Purpose: Novel diagnostic and therapeutic approaches are needed to improve the clinical management of nonfunctioning pituitary adenomas (NFPA). Here, the expression of two proteins controlling the epithelial-mesenchymal transition (EMT) – an underlying NFPA pathogenic mechanism – were analyzed as prognostic marker: E-cadherin (E-Cad) and KLHL14.
Methods. Immunohistochemistry characterization of KLHL14 and E-Cad subcellular expression in surgical specimens of 12 NFPA patients, with low and high invasiveness grade (respectively, Ki67+ < and ³ 3%).

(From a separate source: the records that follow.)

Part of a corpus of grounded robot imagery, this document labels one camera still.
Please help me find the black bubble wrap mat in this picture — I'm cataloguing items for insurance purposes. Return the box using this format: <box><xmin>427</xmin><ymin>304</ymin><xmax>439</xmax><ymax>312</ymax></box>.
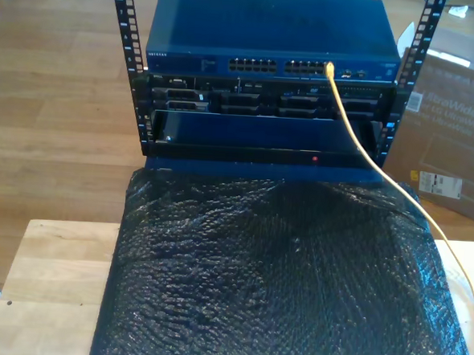
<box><xmin>88</xmin><ymin>165</ymin><xmax>474</xmax><ymax>355</ymax></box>

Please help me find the blue sliding rack shelf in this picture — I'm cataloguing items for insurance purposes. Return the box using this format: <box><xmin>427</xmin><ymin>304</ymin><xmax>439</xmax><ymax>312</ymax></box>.
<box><xmin>143</xmin><ymin>107</ymin><xmax>388</xmax><ymax>186</ymax></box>

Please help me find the yellow network cable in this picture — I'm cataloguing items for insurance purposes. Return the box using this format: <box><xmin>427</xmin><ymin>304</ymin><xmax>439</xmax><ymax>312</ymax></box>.
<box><xmin>308</xmin><ymin>61</ymin><xmax>474</xmax><ymax>355</ymax></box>

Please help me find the blue Netgear network switch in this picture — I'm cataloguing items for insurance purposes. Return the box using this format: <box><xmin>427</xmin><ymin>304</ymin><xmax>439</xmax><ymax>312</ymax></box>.
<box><xmin>144</xmin><ymin>0</ymin><xmax>406</xmax><ymax>89</ymax></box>

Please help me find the brown cardboard monitor box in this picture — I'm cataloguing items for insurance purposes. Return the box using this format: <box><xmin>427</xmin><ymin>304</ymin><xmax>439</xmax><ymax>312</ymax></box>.
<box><xmin>378</xmin><ymin>22</ymin><xmax>474</xmax><ymax>227</ymax></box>

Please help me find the black Dell rack server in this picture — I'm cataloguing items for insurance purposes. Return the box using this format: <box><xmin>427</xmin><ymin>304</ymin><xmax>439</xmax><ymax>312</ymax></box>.
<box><xmin>144</xmin><ymin>71</ymin><xmax>398</xmax><ymax>126</ymax></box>

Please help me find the white paper sheet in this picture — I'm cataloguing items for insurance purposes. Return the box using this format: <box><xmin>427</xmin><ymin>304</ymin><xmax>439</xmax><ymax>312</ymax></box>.
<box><xmin>394</xmin><ymin>20</ymin><xmax>415</xmax><ymax>60</ymax></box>

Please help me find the black perforated rack post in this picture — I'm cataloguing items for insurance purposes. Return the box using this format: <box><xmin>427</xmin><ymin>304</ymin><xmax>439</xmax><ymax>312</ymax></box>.
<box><xmin>99</xmin><ymin>0</ymin><xmax>160</xmax><ymax>157</ymax></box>
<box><xmin>372</xmin><ymin>0</ymin><xmax>447</xmax><ymax>173</ymax></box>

Results. The analysis of healthy vs NFPA tissues demonstrated an increased protein expression and nuclear translocation of KLHL14. Moreover, both E-Cad+ and KLHL14+ shifted from a cytoplasmic (C) form in low invasive NFPA to a nuclear (N) localization in high invasive NFPA. Pearson correlation demonstrated the existence of a significant relation between E-Cad/KLHL14 co-localization in cytoplasm (-0,614: p < 0,05) and nucleus (0,729; p < 0,01) and NFPA invasiveness grade.

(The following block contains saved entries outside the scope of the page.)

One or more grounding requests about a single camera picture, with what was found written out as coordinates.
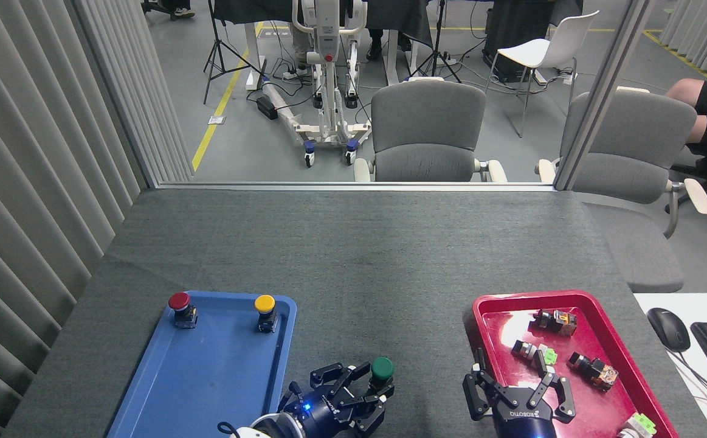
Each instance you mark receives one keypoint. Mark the black computer mouse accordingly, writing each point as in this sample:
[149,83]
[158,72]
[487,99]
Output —
[669,328]

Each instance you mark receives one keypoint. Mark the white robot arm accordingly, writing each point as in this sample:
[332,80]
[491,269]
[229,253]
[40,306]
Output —
[268,427]

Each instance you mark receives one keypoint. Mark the green push button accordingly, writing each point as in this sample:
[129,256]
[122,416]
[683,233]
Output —
[382,368]

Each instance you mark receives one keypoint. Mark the black cloth covered table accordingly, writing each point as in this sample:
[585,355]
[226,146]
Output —
[402,15]

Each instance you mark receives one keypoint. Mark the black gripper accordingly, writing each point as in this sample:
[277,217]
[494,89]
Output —
[523,420]
[317,410]

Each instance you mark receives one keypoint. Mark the black and orange switch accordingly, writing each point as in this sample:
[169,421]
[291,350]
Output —
[596,371]
[557,321]

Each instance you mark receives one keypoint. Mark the black power brick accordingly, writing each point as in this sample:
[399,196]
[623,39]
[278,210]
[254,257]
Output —
[267,108]

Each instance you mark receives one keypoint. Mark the grey office chair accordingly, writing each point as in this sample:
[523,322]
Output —
[426,121]
[630,158]

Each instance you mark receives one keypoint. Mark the black tripod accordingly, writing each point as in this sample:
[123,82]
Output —
[437,55]
[214,55]

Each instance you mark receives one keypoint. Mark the white side table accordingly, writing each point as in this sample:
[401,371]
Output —
[669,389]

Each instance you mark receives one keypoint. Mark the silver frame rail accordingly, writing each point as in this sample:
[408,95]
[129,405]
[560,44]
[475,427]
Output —
[353,185]

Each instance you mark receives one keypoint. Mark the blue plastic tray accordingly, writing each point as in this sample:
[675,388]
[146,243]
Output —
[207,377]

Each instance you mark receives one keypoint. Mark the white stand on wheels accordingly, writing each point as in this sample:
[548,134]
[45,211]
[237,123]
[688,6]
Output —
[327,42]

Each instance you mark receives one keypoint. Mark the white plastic chair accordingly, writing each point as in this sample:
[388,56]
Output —
[548,52]

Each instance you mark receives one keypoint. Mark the yellow push button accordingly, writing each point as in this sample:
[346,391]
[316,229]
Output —
[264,303]

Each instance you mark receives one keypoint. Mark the red push button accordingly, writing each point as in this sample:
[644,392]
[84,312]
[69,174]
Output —
[179,300]

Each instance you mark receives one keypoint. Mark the silver frame post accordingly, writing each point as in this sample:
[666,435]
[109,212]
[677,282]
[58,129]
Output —
[602,91]

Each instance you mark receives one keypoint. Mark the grey slatted partition panel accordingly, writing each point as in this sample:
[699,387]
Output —
[706,30]
[31,152]

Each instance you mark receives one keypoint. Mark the red plastic tray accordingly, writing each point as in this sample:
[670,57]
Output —
[596,410]

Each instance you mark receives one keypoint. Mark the white and green switch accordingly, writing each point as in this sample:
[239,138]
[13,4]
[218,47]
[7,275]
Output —
[526,350]
[639,424]

Conclusions. Nuclear buildup of both E-Cad and KLHL14 detected on high invasive NFPA patients highlights a novel intracellular mechanism governing the tumor propensity to local invasion (Ki67+ >3%). The prolonged progression-free survival trend documented in patients with lower KLHL14 expression further supported such a hypothesis even if a larger cohort of NFPA patients have to be analyzed to definitively recognize for KLHL14 a key prognostic role.